Media Release

 

Thursday, January 17, 2013
For Immediate Release
Fire & Rescue

Contact: Tim Szymanski
Telephone: 303-2993

 

Cause Of Fatal Fire Ruled Undetermined
One Person Died In The Fire, Three Others Were Taken To The Hospital

 

                Las Vegas fire investigators have ruled the cause of an overnight fire that took the life of one man and sent three others to the hospital as undetermined. 

                Fire investigators determined the fire started in the bedroom where the man who was killed stayed.  Because of the intense destruction caused by the fire, an exact cause could not be pinpointed.

                One possibility is careless smoking.  The bedridden man was a heavy smoker, according to the other three men who lived in the house who  expressed there was concern about his smoking.

                An older-type electric space heater was also found near the origin of the fire.  Occupants said the man used the space heater.  The heater may have been too close to the bed or other combustible items in the room may have caught fire.

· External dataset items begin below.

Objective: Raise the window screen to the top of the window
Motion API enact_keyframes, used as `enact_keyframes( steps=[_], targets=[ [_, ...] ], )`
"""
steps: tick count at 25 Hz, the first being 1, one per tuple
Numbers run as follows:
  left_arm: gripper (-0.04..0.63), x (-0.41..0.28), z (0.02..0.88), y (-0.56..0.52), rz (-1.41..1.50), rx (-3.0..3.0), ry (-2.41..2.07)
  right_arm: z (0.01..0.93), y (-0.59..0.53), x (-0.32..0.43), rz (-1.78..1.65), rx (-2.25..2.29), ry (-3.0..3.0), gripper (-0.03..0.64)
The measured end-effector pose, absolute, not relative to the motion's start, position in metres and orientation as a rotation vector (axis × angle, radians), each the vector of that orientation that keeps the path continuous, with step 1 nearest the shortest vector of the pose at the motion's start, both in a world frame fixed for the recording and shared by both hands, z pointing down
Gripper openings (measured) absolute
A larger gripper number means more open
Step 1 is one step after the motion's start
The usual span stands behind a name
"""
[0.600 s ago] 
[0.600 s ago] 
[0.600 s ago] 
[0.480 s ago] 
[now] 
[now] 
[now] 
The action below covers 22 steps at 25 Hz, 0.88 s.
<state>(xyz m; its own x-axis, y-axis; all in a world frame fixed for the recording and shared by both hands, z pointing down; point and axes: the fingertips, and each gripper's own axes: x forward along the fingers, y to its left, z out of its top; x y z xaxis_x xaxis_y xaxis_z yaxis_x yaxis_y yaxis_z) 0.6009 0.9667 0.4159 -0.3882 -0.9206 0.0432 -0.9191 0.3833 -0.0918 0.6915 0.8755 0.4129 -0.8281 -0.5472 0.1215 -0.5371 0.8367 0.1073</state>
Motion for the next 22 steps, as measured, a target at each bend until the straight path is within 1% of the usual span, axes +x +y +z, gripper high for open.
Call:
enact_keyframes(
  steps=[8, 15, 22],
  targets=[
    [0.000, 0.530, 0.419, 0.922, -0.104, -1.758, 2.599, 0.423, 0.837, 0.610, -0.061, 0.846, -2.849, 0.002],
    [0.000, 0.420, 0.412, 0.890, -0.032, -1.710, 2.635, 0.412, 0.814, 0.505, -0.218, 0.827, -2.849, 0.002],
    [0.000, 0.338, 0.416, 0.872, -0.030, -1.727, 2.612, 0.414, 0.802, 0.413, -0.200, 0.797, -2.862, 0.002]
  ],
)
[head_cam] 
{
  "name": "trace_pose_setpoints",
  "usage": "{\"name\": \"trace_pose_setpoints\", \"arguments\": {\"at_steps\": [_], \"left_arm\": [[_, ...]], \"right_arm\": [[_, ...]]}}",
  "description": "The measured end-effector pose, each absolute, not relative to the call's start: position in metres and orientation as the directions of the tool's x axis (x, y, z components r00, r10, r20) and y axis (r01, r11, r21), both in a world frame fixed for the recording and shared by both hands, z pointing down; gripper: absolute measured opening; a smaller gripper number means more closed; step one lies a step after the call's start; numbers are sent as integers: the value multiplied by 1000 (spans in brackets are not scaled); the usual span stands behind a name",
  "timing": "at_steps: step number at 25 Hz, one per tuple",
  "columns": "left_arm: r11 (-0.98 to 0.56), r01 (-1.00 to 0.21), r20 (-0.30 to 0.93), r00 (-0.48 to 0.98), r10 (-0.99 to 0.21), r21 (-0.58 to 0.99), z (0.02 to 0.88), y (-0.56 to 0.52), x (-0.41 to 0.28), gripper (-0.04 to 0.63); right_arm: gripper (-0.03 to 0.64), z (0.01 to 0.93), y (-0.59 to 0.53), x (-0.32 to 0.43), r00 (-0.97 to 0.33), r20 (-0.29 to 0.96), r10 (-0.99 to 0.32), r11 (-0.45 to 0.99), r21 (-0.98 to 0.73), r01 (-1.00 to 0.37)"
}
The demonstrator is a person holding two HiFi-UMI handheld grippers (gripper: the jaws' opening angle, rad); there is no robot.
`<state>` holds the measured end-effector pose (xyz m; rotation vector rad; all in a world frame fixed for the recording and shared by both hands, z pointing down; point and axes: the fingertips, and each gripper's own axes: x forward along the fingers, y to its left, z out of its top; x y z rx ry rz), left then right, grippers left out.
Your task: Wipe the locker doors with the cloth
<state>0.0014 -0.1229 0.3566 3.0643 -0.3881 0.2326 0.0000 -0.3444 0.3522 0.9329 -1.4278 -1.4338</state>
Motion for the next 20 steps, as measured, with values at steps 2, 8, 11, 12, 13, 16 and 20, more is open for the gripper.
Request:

                Fire dispatchers received several 9-1-1 calls at 12:09 a.m. that the house at 4316 Nolan Lane (Alta/Decatur) was on fire and someone may be trapped inside.  Callers also stated that one of the occupants was being pulled out of the house through a window on the front of the house.

                When firefighters arrived a few minutes later, heavy fire and smoke was showing from the one story wood frame/stucco house.  Firefighters entered the house and brought it under control in 10 minutes.  Once they knocked down the fire, they found the body of a male adult in a rear bedroom.

                Three other men who also lived in the house were taken to the hospital for minor smoke inhalation and possible carbon monoxide poisoning.  Their injuries were not life threatening. One has since been released. The American Red Cross will be offering assistance to the occupants.

                The occupants told fire investigators that the men lived in the house together for the past two or three years. Three of the men and a visiting nurse tended to the bedridden man. 

               One of the occupants said that just after midnight, he was watching television and smelled smoke.  He went around the house to check and as he walked down the hallway to a bedroom at the rear of the house, he encountered thick black smoke. He made it to the bedroom where the bedridden man was staying, but could not enter because of the smoke.  He said he could see a glow from the fire on the floor.  He headed back toward the front of the house to escape, but he could barely see.  He and one other man just made it out the front door when the entire inside of the home engulfed in flames.  One other man was still in a bedroom on the front of the house, he escaped through a window helped by neighbors.          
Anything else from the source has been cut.